This exercise needs the complete data reproduced exactly.

→ Source data:
__________________________________________________
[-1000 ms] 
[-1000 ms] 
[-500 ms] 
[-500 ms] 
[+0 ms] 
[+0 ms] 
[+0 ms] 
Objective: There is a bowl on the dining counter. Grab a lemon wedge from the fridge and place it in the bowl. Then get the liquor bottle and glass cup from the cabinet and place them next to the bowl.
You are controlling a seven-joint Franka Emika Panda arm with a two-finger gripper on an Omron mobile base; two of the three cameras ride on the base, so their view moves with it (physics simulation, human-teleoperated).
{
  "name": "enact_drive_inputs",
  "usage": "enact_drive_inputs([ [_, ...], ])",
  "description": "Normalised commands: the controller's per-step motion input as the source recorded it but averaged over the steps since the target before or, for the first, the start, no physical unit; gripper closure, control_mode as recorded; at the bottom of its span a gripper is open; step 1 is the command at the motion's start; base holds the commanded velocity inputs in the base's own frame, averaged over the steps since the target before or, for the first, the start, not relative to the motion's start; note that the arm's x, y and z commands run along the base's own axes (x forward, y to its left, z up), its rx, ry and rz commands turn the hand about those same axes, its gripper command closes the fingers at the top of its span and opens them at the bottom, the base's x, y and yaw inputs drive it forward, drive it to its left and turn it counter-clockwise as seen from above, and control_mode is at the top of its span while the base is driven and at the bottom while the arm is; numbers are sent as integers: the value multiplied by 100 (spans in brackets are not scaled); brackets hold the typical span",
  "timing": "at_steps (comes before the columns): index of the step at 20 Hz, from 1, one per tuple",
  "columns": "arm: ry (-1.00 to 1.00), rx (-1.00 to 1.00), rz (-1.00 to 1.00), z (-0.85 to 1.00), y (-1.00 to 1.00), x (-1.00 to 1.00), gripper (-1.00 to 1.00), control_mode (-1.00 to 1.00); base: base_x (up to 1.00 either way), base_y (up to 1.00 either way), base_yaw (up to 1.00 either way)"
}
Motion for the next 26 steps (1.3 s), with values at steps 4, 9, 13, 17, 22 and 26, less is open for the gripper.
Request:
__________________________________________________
→ Exercise output:
[-1000 ms] 
[-1000 ms] 
[-500 ms] 
[-500 ms] 
[+0 ms] 
[+0 ms] 
[+0 ms] 
Objective: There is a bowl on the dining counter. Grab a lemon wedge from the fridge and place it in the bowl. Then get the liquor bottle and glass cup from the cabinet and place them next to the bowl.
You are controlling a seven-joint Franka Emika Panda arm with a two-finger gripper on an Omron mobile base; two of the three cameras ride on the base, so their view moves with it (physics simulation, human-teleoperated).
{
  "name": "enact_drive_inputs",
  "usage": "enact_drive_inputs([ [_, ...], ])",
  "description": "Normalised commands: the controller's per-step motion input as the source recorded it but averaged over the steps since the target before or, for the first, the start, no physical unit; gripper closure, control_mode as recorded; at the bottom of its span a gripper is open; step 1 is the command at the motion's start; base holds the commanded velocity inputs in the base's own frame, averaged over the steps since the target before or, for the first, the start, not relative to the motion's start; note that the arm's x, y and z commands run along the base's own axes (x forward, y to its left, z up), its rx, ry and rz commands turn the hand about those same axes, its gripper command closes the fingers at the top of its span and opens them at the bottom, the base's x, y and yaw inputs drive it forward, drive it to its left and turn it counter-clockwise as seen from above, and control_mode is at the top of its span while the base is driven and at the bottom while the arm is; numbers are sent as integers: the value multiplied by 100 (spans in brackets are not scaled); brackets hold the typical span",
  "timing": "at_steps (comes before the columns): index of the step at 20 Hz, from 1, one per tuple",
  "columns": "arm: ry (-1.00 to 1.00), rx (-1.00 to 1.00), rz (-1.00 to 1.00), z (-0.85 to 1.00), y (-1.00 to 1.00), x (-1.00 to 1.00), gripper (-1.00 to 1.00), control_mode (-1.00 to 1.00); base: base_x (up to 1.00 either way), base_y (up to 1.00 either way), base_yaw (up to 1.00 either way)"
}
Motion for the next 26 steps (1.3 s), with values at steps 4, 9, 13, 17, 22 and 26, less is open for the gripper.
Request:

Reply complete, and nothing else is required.